Aracaju, 24 de Junho de 2017
JUIZ DE PISO


Alguns operadores do direito passaram a se referir ao magistrado de 1ª entrância (entrância inicial) como “juiz de piso”. Pesquisei, como leigo e curioso que sou, essa questão e formulei uma conclusão. Entendo descabido o termo referido e discorrerei o porquê haver compreendido assim. No Brasil, nos órgãos jurisdicionais onde cabem a carreira jurídica da magistratura, o magistrado ou juiz de direito começa as suas atividades como juiz substituto e depois de um período probatório passa a ocupar as entrâncias subsequentes que as vagas disponíveis lhe farão galgar, ou seja: 1ª entrância (comarca), depois 2ª entrância e finalmente entrância especial (essa delimitação tem algo a ver com quantitativo populacional circunscricional).

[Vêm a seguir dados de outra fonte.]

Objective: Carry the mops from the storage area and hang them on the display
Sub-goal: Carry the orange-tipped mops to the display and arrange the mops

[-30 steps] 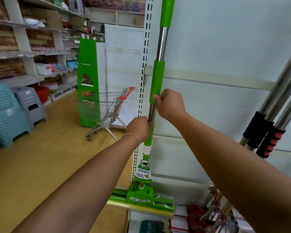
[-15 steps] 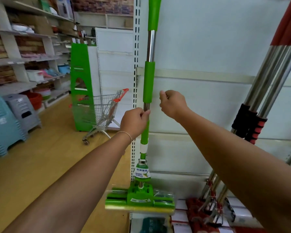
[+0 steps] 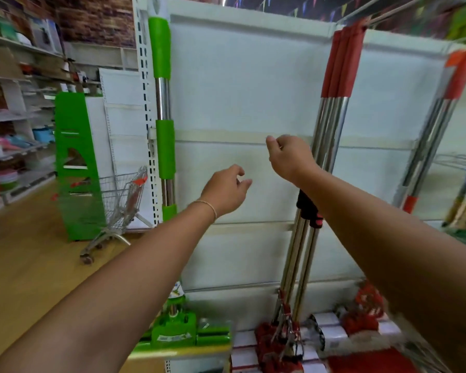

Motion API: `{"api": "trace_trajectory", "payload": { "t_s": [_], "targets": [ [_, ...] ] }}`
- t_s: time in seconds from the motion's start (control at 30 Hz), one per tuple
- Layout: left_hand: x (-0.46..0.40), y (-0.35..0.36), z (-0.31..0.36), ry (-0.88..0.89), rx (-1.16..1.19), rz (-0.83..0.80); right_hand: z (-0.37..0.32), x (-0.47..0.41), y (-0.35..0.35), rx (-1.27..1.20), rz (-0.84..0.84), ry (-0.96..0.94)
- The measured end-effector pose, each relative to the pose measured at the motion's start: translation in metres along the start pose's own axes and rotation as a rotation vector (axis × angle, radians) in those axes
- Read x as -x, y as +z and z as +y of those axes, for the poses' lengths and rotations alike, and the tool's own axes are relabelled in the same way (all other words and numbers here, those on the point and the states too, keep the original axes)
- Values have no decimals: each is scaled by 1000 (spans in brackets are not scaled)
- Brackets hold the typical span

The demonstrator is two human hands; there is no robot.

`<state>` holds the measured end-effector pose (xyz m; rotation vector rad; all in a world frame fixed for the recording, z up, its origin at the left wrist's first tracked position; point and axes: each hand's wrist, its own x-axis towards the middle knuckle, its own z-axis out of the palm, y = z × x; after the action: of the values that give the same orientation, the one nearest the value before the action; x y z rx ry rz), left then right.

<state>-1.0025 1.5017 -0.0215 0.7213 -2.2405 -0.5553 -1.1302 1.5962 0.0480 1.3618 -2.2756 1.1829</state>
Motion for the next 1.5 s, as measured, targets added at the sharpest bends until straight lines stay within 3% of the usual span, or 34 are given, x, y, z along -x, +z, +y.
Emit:
{"api": "trace_trajectory", "payload": {
  "t_s": [0.27,0.53,0.87,1.23,1.33,1.5],
  "targets": [
    [-31,106,88,-3,-79,-132,102,-33,-60,18,160,59],
    [-66,179,139,-113,-181,-113,160,-63,-70,-83,37,34],
    [-82,202,142,-193,-158,-2,175,-88,-67,-155,-21,-66],
    [-82,196,142,-232,-58,-80,168,-90,-71,-192,-112,69],
    [-76,190,147,-193,-174,-91,167,-84,-76,-291,-152,165],
    [-63,188,167,-36,-245,86,186,-61,-95,-307,-99,196]
  ]
}}
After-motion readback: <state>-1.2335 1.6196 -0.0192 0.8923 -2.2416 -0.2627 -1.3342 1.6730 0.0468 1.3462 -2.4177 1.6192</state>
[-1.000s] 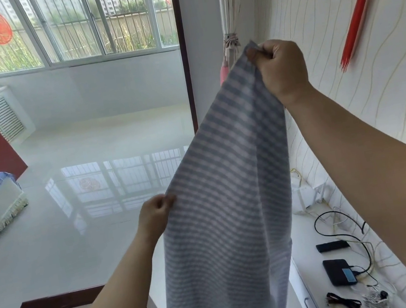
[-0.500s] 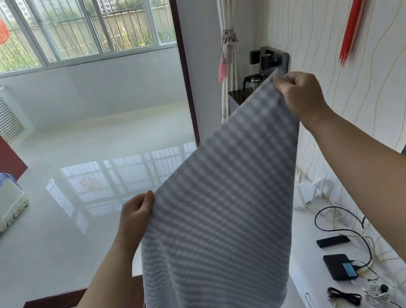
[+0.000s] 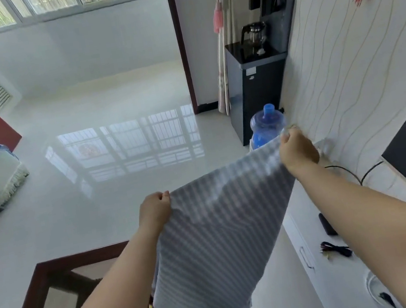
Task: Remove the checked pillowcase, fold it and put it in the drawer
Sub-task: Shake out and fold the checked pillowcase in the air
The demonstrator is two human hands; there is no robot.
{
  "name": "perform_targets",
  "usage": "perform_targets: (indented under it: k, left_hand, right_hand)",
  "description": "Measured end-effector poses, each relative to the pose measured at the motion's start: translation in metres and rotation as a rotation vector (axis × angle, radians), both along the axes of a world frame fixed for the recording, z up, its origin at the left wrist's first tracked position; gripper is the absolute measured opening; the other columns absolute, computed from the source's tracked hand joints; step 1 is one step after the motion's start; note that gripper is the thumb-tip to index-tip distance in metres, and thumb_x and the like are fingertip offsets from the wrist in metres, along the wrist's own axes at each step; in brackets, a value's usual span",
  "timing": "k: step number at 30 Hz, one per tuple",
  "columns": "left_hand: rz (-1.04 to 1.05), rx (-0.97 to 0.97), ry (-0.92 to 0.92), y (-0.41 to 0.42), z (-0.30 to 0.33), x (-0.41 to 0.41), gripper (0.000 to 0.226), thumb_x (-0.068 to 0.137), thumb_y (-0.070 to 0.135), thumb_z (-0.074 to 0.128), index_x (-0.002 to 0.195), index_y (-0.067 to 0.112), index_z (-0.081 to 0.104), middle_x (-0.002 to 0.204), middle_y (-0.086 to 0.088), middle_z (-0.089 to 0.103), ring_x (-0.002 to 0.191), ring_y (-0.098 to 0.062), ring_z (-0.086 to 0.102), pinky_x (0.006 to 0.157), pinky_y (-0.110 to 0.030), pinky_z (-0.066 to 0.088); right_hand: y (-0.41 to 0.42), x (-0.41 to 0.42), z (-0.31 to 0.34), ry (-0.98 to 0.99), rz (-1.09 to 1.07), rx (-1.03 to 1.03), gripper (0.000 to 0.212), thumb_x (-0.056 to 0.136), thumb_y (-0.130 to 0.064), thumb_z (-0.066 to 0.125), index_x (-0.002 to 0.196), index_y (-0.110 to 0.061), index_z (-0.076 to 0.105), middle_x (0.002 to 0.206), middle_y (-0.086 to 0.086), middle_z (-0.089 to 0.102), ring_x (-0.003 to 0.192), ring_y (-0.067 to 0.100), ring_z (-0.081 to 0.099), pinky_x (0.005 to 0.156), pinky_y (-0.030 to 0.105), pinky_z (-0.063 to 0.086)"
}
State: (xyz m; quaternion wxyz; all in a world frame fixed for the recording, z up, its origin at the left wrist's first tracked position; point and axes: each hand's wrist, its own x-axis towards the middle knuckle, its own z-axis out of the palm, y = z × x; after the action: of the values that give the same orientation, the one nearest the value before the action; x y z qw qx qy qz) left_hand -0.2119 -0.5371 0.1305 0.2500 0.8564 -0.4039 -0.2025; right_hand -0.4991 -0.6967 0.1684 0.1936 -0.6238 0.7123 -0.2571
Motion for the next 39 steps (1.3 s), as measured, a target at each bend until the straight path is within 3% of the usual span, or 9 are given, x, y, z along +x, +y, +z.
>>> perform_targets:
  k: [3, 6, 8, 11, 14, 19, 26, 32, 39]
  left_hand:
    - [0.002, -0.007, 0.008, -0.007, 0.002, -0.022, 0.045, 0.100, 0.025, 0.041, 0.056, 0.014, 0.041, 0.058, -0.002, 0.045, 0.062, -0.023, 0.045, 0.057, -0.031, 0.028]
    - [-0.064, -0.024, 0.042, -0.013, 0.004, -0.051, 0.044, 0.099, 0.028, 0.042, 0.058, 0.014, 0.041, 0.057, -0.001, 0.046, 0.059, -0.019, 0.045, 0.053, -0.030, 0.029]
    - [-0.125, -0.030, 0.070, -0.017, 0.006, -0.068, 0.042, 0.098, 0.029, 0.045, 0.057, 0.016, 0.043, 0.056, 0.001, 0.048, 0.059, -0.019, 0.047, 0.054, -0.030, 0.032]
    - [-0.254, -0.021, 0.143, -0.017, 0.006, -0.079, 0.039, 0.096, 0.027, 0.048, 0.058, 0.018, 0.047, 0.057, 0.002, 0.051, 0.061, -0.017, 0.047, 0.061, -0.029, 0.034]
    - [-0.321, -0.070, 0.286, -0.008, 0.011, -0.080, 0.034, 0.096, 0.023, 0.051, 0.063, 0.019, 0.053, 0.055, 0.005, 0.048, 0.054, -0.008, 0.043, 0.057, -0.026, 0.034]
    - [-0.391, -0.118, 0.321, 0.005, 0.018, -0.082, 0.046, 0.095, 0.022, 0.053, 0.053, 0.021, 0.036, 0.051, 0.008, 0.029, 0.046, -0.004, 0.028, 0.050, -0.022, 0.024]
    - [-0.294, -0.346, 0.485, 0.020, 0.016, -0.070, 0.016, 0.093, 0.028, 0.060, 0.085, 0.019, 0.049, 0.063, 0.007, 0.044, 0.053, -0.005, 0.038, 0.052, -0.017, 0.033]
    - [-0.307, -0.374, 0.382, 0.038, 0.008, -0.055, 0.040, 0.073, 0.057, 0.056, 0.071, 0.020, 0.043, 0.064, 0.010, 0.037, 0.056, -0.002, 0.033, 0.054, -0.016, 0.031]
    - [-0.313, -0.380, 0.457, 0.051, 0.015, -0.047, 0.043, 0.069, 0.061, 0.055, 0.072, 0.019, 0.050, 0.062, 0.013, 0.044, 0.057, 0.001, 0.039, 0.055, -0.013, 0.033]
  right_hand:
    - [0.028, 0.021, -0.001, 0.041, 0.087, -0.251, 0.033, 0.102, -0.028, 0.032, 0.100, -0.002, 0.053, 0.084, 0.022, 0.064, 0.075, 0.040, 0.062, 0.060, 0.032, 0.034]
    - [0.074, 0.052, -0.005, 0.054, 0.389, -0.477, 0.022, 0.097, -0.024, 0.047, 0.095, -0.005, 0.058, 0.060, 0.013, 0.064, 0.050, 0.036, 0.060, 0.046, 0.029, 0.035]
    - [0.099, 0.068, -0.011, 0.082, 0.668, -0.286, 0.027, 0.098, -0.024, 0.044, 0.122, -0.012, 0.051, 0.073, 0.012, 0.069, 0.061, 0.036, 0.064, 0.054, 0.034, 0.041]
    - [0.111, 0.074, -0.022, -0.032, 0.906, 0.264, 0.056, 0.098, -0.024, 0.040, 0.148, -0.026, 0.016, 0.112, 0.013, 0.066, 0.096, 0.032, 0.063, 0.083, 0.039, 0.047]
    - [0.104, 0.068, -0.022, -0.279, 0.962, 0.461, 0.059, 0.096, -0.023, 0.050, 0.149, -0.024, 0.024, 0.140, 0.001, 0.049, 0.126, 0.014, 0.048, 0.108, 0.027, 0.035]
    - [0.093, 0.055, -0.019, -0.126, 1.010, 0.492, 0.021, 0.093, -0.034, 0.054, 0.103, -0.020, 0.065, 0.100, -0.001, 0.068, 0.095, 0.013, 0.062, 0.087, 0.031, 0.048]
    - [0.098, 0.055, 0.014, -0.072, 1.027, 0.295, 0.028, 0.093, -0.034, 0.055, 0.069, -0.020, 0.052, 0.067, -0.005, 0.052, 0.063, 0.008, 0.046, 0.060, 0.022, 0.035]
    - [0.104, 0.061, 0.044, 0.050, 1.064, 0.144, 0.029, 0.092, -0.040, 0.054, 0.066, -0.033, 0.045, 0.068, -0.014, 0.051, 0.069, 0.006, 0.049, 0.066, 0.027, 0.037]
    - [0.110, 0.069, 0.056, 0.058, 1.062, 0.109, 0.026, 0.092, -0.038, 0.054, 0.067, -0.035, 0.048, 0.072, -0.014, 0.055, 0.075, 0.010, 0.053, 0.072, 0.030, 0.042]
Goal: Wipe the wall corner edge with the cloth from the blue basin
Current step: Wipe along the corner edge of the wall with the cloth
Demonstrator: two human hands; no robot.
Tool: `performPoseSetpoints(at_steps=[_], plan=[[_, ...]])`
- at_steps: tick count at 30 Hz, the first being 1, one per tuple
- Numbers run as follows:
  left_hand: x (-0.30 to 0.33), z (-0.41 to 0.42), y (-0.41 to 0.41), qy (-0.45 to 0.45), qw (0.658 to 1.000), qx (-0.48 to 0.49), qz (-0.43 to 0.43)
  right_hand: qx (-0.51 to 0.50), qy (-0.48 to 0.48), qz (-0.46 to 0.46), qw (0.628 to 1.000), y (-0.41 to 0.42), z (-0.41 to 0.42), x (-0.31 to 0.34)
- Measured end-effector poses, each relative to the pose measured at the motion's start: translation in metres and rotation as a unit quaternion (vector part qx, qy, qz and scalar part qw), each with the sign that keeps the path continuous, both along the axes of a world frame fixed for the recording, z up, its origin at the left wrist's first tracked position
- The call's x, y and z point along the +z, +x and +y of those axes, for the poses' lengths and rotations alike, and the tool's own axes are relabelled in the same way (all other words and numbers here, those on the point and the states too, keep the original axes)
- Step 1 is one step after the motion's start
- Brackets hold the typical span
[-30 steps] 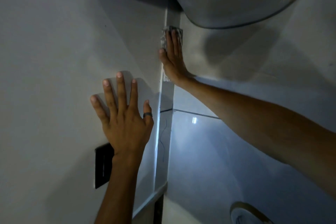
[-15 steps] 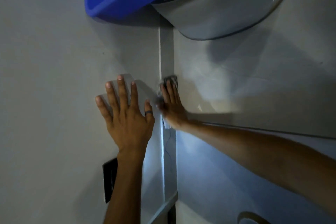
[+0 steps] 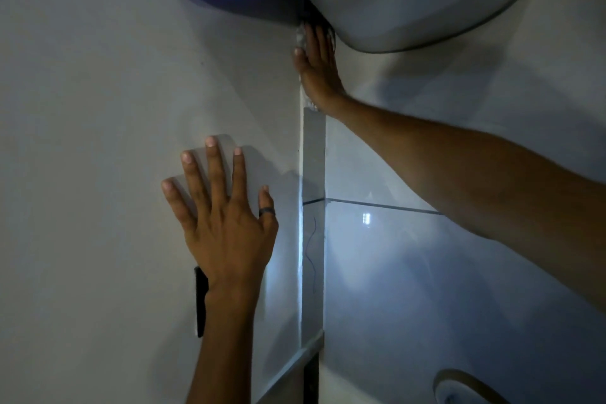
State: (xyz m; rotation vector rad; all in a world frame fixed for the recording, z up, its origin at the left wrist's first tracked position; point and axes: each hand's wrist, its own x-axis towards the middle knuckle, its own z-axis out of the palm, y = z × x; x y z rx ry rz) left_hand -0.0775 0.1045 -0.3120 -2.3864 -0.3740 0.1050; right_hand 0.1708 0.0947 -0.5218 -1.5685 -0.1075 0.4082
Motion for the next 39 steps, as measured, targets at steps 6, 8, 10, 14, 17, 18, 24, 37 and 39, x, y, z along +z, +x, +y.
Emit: performPoseSetpoints(at_steps=[6, 8, 10, 14, 17, 18, 24, 37, 39], plan=[[-0.006, 0.001, -0.019, 0.004, 1.0, -0.009, 0.015, -0.022, -0.016, -0.059, 0.998, -0.14, -0.004, -0.007], [-0.009, 0.002, -0.019, 0.008, 1.0, -0.009, 0.025, 0.013, -0.026, -0.086, 0.996, -0.202, -0.01, -0.013], [-0.012, 0.003, -0.014, 0.013, 0.999, -0.008, 0.029, 0.036, -0.02, -0.105, 0.994, -0.245, -0.011, -0.017], [-0.017, 0.003, -0.005, 0.025, 0.999, -0.005, 0.04, 0.018, -0.018, -0.076, 0.997, -0.238, -0.006, -0.016], [-0.018, 0.002, -0.003, 0.018, 0.999, -0.002, 0.036, 0.001, -0.008, -0.065, 0.998, -0.182, -0.003, -0.013], [-0.018, 0.001, -0.003, 0.014, 0.999, -0.002, 0.034, -0.01, 0.0, -0.068, 0.998, -0.157, -0.002, -0.014], [-0.01, -0.002, -0.011, -0.003, 0.999, -0.003, 0.042, -0.035, 0.022, -0.031, 0.999, -0.033, 0.0, -0.007], [0.011, -0.006, -0.074, 0.007, 1.0, -0.005, -0.02, 0.027, -0.01, -0.018, 0.999, -0.241, -0.007, -0.001], [0.011, -0.006, -0.085, 0.007, 0.999, -0.006, -0.031, 0.026, -0.009, -0.016, 0.999, -0.261, -0.007, -0.002]])
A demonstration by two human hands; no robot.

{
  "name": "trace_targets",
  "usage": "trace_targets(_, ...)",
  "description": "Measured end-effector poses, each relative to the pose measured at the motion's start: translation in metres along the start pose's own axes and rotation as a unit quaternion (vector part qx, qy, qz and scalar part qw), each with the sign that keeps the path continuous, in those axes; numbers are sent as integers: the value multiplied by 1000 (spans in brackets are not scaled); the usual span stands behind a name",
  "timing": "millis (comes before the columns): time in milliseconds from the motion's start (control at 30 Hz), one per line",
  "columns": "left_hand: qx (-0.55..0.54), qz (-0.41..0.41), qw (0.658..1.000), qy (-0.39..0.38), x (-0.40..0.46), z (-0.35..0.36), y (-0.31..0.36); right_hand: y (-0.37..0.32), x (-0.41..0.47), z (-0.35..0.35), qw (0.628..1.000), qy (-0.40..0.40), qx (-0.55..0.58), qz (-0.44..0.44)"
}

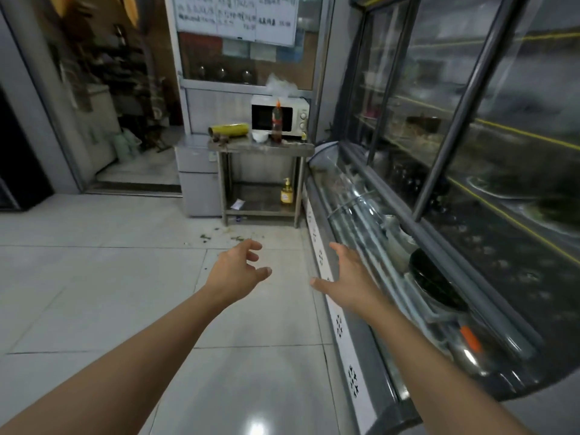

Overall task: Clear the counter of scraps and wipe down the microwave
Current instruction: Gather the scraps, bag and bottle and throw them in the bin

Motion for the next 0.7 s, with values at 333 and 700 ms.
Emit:
trace_targets(333,2,-21,998,60,156,-32,-22,-33,197,17,998,-16,15,-67)
trace_targets(700,8,-42,994,100,327,-60,-26,-54,395,11,992,-43,34,-111)
Point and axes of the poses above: each hand's wrist, its own x-axis towards the middle knuckle, its own z-axis out of the palm, y = z × x, the point moved 6 cm from there along x, towards the middle knuckle, and after that the axes turned 1 degree about -y, right-handed, at the moved point
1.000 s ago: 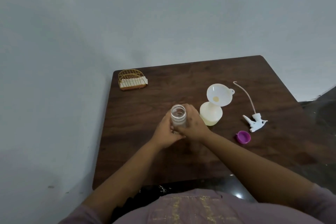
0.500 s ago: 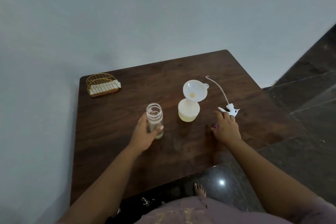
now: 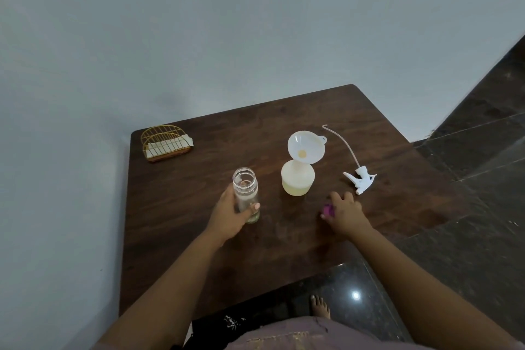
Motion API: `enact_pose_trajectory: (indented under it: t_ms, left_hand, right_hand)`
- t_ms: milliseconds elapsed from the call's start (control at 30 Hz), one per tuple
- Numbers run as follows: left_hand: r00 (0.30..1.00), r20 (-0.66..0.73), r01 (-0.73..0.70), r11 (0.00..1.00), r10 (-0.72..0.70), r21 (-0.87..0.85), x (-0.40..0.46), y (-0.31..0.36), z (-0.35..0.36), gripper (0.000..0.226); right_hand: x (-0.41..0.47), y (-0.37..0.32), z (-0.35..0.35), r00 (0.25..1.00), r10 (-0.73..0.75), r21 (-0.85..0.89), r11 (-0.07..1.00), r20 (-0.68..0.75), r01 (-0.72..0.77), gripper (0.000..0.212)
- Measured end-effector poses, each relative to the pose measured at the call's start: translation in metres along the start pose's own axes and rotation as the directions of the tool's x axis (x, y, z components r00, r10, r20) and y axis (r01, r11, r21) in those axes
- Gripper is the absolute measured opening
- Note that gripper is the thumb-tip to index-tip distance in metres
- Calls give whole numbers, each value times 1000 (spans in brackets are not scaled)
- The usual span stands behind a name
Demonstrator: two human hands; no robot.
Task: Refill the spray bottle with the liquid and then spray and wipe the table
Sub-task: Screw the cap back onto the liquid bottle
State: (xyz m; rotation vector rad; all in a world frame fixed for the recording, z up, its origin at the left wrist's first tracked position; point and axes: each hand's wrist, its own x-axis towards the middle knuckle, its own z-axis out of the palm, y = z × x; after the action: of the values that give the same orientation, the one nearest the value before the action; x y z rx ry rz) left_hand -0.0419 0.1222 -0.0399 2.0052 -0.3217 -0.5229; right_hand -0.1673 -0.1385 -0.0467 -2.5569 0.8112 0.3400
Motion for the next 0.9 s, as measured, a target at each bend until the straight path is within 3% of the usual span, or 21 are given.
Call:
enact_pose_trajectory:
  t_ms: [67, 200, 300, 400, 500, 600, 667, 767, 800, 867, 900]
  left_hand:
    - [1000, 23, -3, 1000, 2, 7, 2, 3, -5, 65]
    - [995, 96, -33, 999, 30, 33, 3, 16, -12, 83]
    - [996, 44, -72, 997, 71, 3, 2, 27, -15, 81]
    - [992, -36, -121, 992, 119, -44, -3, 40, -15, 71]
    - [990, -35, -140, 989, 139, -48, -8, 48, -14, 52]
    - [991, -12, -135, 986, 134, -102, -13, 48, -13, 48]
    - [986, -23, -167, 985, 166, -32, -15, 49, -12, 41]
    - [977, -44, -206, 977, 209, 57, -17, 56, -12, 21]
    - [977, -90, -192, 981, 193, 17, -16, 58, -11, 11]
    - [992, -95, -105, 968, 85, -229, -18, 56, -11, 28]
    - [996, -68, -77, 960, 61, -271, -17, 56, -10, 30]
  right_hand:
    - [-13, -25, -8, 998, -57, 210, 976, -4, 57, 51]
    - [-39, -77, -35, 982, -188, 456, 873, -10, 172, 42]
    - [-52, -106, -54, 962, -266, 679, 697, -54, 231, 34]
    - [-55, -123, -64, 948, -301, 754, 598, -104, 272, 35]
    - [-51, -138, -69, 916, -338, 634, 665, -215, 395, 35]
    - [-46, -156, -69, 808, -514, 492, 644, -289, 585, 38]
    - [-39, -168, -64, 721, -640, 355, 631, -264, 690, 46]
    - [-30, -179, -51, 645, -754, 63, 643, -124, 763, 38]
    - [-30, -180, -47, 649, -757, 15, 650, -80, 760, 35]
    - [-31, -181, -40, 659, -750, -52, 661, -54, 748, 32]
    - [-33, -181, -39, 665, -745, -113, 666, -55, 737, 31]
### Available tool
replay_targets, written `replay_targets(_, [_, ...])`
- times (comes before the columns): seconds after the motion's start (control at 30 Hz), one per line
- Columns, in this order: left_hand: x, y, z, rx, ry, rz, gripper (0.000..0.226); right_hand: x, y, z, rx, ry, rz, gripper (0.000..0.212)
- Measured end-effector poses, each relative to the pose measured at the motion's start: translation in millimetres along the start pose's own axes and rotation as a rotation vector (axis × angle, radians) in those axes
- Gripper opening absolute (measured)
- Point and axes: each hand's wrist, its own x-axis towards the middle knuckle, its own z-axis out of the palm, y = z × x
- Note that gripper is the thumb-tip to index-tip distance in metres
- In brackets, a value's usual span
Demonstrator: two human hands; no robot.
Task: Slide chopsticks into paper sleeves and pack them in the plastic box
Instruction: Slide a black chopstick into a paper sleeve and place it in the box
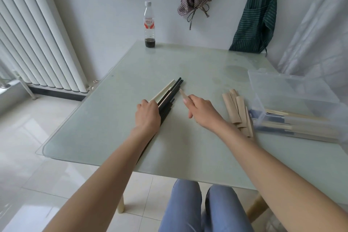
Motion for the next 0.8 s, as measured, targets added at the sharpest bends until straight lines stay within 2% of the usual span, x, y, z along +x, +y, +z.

Essa estrutura funcional denomina-se primeiro grau da magistratura (ou primeira instância). O Tribunal de Justiça, composto por magistrados denominados desembargadores, forma o 2º grau judiciário (ou segunda instância). Os desembargadores são escolhidos dentre os juízes de entrância final, além do quinto constitucional composto por membros da advocacia e do Ministério Público. Portanto o magistrado que inicialmente preside qualquer ação judicial é um juiz do primeiro grau. Enquanto que o magistrado (desembargador) que julga, em segundo plano, ação tramitada ou recurso de ação em trâmite em juízo inicial é um juiz do segundo grau. E o juiz de piso? Não se concebe, a meu ver, diferenciação referencial de nomenclatura entre os magistrados do primeiro grau judiciário, vez que a ação jurisdicional deles está embutida no mesmo plano. Não é procedente uma hierarquização jurisdicional do juiz de entrância inicial com o de entrância intermediária ou final. A diferenciação se apresenta funcional, não jurisdicional. O segundo grau judiciário, composto pelos desembargadores, formam o Tribunal de Justiça, a corte máxima estadual de justiça, enquanto que o primeiro grau é composto por todos os outros magistrados julgadores. Essa nomenclatura para o juiz em tela é por demais simplista, talvez até reducionista, para se nominar um cargo que carrega em si toda a responsabilidade por uma comarca que tem em seu bojo todos os conflitos sociais, econômicos, psicológicos, espirituais e familiares para serem dirimidos com a justiça humana.